Department of Biochemistry, Kindai University Faculty of Medicine, Osakasayama, Osaka, Japan.
Graduate School of Medical Sciences, Kindai University Faculty of Medicine, Osakasayama, Osaka, Japan.
Mol Cancer Res. 2023 May 1;21(5):444-457. doi: 10.1158/1541-7786.MCR-22-0554.
Pancreatic ductal adenocarcinoma (PDAC) is one of the most life-threatening malignancies. Although the deoxycytidine analog gemcitabine has been used as the first-line treatment for PDAC, the primary clinical challenge arises because of an eventual acquisition of resistance. Therefore, it is crucial to elucidate the mechanisms underlying gemcitabine resistance to improve treatment efficacy. To investigate potential genes whose inactivation confers gemcitabine resistance, we performed CRISPR knockout (KO) library screening. We found that deoxycytidine kinase (DCK) deficiency is the primary mechanism of gemcitabine resistance, and the inactivation of CRYBA2, DMBX1, CROT, and CD36 slightly conferred gemcitabine resistance. In particular, gene expression analysis revealed that DCK KO cells displayed a significant enrichment of genes associated with MYC targets, folate/one-carbon metabolism and glutamine metabolism pathways. Evidently, chemically targeting each of these pathways significantly reduced the survival of DCK KO cells. Moreover, the pathways enriched in DCK KO cells represented a trend similar to those in PDAC cell lines and samples of patients with PDAC with low DCK expression. We further observed that short-term treatment of parental CFPAC-1 cells with gemcitabine induces the expression of several genes, which promote synthesis and transport of glutamine in a dose-dependent manner, which suggests glutamine availability as a potential mechanism of escaping drug toxicity in an initial response for survival. Thus, our findings provide insights into novel therapeutic approaches for gemcitabine-resistant PDAC and emphasize the involvement of glutamine metabolism in drug-tolerant persister cells.
Our study revealed the key pathways involved in gemcitabine resistance in PDAC, thus providing potential therapeutic strategies.

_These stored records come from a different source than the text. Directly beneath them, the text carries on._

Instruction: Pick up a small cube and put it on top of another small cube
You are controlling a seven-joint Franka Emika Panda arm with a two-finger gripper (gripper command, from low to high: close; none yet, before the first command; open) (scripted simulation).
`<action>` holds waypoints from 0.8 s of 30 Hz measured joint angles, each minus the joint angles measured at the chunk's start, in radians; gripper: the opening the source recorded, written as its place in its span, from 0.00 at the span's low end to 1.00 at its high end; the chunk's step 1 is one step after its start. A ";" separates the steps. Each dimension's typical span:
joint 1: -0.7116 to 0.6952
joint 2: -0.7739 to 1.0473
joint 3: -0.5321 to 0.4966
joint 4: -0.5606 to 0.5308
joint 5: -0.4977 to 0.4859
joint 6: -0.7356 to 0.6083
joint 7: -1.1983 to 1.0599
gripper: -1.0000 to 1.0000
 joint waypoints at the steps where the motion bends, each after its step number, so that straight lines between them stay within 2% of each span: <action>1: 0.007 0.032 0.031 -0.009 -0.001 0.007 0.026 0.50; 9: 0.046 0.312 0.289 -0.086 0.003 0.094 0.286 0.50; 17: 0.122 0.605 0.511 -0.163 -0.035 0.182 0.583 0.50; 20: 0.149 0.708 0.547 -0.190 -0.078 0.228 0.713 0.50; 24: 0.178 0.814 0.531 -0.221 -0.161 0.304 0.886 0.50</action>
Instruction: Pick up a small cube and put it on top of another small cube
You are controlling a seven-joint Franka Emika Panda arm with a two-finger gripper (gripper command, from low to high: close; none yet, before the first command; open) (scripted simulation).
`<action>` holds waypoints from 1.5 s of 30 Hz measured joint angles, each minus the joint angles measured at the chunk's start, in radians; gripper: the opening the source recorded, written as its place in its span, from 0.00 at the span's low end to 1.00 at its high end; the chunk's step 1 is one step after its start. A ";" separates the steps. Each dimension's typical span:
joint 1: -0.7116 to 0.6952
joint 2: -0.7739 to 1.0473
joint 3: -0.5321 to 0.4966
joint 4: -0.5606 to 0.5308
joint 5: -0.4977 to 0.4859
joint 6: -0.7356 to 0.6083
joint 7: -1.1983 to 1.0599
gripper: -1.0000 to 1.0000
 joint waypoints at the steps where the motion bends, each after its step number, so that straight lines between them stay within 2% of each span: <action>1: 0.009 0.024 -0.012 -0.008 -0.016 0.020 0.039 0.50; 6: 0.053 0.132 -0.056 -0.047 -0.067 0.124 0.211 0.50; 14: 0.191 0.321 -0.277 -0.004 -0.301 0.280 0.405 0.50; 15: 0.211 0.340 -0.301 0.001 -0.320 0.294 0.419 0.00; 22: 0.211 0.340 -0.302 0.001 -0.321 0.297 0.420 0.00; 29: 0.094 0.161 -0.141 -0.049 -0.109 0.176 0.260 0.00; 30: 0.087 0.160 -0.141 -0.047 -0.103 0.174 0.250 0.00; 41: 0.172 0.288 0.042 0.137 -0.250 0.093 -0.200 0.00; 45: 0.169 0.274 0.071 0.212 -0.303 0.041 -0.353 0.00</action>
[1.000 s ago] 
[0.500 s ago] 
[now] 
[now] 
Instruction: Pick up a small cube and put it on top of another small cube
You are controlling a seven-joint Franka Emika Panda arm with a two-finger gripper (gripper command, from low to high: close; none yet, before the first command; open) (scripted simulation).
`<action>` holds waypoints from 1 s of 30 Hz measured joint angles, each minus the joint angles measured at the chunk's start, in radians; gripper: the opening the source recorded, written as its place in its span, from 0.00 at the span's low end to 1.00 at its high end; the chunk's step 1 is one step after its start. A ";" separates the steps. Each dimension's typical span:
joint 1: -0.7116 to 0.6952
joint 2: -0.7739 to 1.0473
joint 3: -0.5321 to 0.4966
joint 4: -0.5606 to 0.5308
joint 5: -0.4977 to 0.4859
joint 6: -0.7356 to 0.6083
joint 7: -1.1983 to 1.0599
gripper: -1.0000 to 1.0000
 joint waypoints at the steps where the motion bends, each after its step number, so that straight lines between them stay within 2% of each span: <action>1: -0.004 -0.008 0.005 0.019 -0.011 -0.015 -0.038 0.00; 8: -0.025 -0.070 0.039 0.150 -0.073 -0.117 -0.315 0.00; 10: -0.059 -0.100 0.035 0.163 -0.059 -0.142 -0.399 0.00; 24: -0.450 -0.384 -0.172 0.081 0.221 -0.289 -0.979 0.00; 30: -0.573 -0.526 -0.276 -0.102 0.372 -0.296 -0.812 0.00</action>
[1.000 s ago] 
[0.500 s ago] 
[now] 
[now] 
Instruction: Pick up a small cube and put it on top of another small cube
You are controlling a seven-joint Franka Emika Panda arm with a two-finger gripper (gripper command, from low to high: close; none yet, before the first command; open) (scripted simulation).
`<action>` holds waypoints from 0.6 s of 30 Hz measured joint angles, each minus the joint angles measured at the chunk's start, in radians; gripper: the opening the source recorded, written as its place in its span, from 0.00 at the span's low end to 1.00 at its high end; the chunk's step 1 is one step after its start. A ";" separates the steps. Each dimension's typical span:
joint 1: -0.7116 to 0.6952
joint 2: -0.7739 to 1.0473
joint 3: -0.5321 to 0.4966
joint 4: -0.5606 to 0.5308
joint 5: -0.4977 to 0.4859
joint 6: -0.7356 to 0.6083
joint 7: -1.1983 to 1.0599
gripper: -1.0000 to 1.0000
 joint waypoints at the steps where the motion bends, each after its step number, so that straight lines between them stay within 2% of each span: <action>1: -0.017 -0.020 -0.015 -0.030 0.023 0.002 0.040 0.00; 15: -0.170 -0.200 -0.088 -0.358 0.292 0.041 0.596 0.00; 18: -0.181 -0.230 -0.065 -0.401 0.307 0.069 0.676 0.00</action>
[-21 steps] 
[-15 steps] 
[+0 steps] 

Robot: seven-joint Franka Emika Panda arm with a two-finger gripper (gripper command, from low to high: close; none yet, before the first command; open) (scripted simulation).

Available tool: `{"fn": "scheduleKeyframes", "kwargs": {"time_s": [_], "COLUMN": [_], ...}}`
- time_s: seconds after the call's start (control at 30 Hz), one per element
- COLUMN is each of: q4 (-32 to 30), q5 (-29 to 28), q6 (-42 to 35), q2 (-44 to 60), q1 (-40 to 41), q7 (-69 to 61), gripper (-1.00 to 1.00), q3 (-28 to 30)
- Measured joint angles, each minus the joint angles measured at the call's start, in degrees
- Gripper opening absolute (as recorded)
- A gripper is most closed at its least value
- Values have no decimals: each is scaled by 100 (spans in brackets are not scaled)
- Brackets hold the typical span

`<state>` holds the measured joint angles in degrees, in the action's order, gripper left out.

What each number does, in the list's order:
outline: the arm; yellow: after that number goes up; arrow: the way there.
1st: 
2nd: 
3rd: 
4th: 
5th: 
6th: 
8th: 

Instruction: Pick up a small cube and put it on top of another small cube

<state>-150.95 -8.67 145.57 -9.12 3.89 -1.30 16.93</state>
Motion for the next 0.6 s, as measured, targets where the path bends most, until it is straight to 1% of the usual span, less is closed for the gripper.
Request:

胰腺导管腺癌(PDAC)是最具致命性的恶性肿瘤之一。虽然脱氧胞苷类似物吉西他滨已被用作 PDAC 的一线治疗药物,但主要的临床挑战是因为最终会产生耐药性。因此,阐明导致吉西他滨耐药的机制对于提高治疗效果至关重要。为了研究潜在的基因,这些基因的失活赋予了吉西他滨耐药性,我们进行了 CRISPR 敲除(KO)文库筛选。我们发现脱氧胞苷激酶(DCK)缺陷是吉西他滨耐药的主要机制,CRYBA2、DMBX1、CROT 和 CD36 的失活略微赋予了吉西他滨耐药性。特别是,基因表达分析表明,DCK KO 细胞显示出与 MYC 靶标、叶酸/一碳代谢和谷氨酰胺代谢途径相关的基因显著富集。显然,化学靶向这些途径中的每一个都显著降低了 DCK KO 细胞的存活率。此外,在 DCK KO 细胞中富集的途径与 PDAC 细胞系和低 DCK 表达的 PDAC 患者样本中观察到的途径相似。我们进一步观察到,用吉西他滨短期处理亲本 CFPAC-1 细胞会诱导几种基因的表达,这些基因以剂量依赖的方式促进谷氨酰胺的合成和转运,这表明谷氨酰胺的可用性是逃避初始药物毒性的潜在机制对于生存的反应。因此,我们的发现为吉西他滨耐药性 PDAC 的新治疗方法提供了思路,并强调了谷氨酰胺代谢在耐药性持久细胞中的作用。
我们的研究揭示了 PDAC 中吉西他滨耐药涉及的关键途径,从而提供了潜在的治疗策略。